Yet claiming anyone who isn't with the whole pc thing  was automatically egotistical, throwing out tons of -isms, insults, and overgeneralizations wasnt ridiculous? I'm all against racism, sexism, etc. But I don't think starting a discussion with immediately  spouting out generalizations and insults was the best way to attempt making your point.


...This thread's been ridiculous since it started, hon. I'm not saying you're the only culprit, because you aren't, but I'm just stating my opinion of the matter.  


I'm too tired to be responding to this


----------



## Leen (Mar 28, 2017)

Tao said:


> So immediately resorting to calling people and within the first 10 posts of a thread starting (more accurately, within 9 words insults were thrown) among with pretty much every '-ist' basically for not agreeing 100% with your belief isn't at all ridiculous, but when I refer to Jurassic Park as a documentary in what was otherwise an opinion mocking that we'll go as far as to censor factual things that historically happened to just appease peoples feelings if they complain enough is the written equivalent of a custard pie fight?
> 
> But really, don't try to put yourself on a pedestal like you're above what I have to say because at best, you've proven to be just as bad as I am...At least I'm aware I'm no angel.



I received an infraction for cussing on my first post and it was edited by mods, so if you're looking back on it now, my post probably doesn't make sense anymore. But nowhere in my posts did I ever directly insult anyone on this thread. If you or anyone felt personally insulted by my opinion on this topic, then the arguments many people have been making on here about people being overly sensitive is pretty ironic. Hypocritical. 


I'm not putting myself on a pedestal, nor do I think I'm above anyone for the opinions I have.

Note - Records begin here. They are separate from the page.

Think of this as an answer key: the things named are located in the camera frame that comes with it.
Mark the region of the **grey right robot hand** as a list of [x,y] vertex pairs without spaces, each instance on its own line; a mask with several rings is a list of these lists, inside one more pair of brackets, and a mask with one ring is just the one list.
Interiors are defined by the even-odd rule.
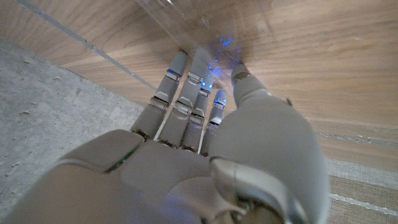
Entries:
[[130,130],[61,157],[6,223],[325,223],[325,156],[309,122],[236,62],[236,110],[211,56],[179,52]]

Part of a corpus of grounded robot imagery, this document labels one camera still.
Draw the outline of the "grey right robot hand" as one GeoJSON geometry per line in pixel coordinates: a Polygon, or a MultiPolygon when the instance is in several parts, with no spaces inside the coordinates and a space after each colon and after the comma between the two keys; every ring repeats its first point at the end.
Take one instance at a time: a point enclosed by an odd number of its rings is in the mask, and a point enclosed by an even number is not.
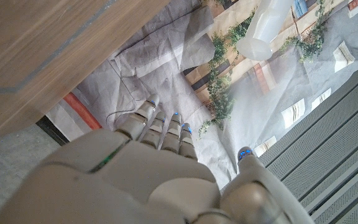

However, I'm going to call bull when I see it. Sorry not sorry.





			
				Ash Q. Scrumfleton said:
			
		

> I'm all against racism, sexism, etc.
> 
> This thread's been ridiculous since it started, hon.




You sure about that, "hon"?


----------



## Tao (Mar 28, 2017)

Leen said:


> I received an infraction for cussing on my first post and it was edited by mods, so if you're looking back on it now, my post probably doesn't make sense anymore. But nowhere in my posts did I ever directly insult anyone on this thread. If you or anyone felt personally insulted by my opinion on this topic, then the arguments many people have been making on here about people being overly sensitive is pretty ironic. Hypocritical.



So, mods took out all (what I'll assume were) well thought reasoned opinions of the highest caliber and replaced it all with straight up insults? Okay...Seems unlikely but I'll roll with it.

And no, you didn't directly insult anybody specifically, just generalizations which would apply to anybody who didn't agree with you. There's not really a difference in the argument I was presenting. My point still stands no matter which way you side step on this. 

And if I got personally offended every time somebody with opinions far different from my own spoke up, I would spend my days angry and alone. That isn't my issue, it's the "if you disagree with me, you're *some form of insult*" approach to conflict.




Leen said:


> I'm not putting myself on a pedestal, nor do I think I'm above anyone for the opinions I have.


So declaring the thread over and that it's no longer of worth to you from a specific post isn't exactly that?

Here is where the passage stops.